At the top of the list of economic theories based on clearly false assumptions is that of Rational Expectations, in which humans are assumed to be machines programmed with rational responses. Although we all know – even economists – that this assumption does not fit the real world, it does allow for relatively simple conclusions, whereas the assumption of complicated, inconsistent, and emotional humanity does not. The folly of Rational Expectations resulted in five, six, or seven decades of economic mainstream work being largely thrown away. It did leave us, though, with perhaps the most laughable of all assumption-based theories, the Efficient Market Hypothesis (EMH).

We are told that investment bubbles have not occurred and, indeed, could never occur, by the iron law of the unproven assumptions used by the proponents of the EMH. Yet, in front of our eyes there have appeared in the last 25 years at least four of the great investment bubbles in all of investment history."

To me, this latest letter is Grantham at his best.
(His section begins on page 6.)

Well worth reading in its entirety.

Grantham goes on to describe the four bubbles that, for many, will hardly be unfamiliar:

1) Japanese equity bubble - By 1989 stocks were selling at 65 times earnings (on what may be not so great accounting). Grantham points out, before that, stocks had never peaked at more than 25 times earnings. Japanese stocks would go on to fall 90%.

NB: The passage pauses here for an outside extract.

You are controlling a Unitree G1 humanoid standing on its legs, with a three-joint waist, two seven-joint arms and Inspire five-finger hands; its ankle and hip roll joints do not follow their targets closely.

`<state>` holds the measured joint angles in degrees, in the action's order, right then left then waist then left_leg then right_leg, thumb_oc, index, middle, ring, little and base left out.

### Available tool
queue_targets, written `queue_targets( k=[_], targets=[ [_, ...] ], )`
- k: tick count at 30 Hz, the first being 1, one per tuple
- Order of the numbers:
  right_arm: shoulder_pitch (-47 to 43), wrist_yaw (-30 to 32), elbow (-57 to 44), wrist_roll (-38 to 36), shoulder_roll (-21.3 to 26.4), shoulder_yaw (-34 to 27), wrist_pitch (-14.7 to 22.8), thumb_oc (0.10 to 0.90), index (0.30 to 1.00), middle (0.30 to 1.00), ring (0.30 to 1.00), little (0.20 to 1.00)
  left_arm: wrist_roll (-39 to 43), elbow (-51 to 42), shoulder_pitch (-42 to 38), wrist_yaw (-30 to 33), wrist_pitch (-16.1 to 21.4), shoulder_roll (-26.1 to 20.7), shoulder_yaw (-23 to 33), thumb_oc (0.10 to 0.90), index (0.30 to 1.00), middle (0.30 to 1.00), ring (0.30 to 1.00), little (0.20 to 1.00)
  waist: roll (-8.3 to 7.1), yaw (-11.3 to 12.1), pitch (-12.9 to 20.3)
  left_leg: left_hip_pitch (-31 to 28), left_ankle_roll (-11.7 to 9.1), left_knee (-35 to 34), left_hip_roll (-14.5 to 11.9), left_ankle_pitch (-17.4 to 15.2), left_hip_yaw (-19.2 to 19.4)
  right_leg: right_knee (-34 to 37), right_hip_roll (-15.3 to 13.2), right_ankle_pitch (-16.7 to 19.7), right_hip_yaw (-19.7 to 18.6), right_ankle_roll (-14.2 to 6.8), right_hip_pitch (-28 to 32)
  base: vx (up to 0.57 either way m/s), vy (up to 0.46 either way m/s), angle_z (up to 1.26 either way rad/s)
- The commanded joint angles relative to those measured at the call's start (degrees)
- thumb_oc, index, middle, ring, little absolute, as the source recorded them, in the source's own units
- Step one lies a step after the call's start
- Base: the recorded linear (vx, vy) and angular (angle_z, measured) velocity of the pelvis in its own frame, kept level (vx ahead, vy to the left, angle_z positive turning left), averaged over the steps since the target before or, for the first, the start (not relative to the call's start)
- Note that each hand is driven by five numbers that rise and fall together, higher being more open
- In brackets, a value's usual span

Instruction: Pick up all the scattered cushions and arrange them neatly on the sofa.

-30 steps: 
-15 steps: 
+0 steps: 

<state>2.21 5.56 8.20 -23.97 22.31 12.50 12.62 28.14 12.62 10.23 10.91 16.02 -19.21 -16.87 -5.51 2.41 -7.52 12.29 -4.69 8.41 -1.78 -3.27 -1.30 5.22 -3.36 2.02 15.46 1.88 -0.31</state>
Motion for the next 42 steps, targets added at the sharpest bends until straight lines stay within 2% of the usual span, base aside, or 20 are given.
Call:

2) Japanese land bubble - This bubble peaked a couple of years later in 1991. Grantham describes it this way:

"This was probably the biggest bubble in history and was certainly far worse than the Tulip Bubble and the South Sea Bubble. And, yes, the land under the Emperor's Palace, valued at property prices in downtown Tokyo, really was equal to the value of the land in the state of California. Seems efficient to me..."

3) U.S. equity bubble in 2000 - This one peaked at 35 times earnings but that doesn't even begin to describe how expensive certain stocks had become. For perspective, earnings peaked at 21 times earnings in 1929.

4) U.S. housing bubble - According to Grantham this was the first bubble that was truly global.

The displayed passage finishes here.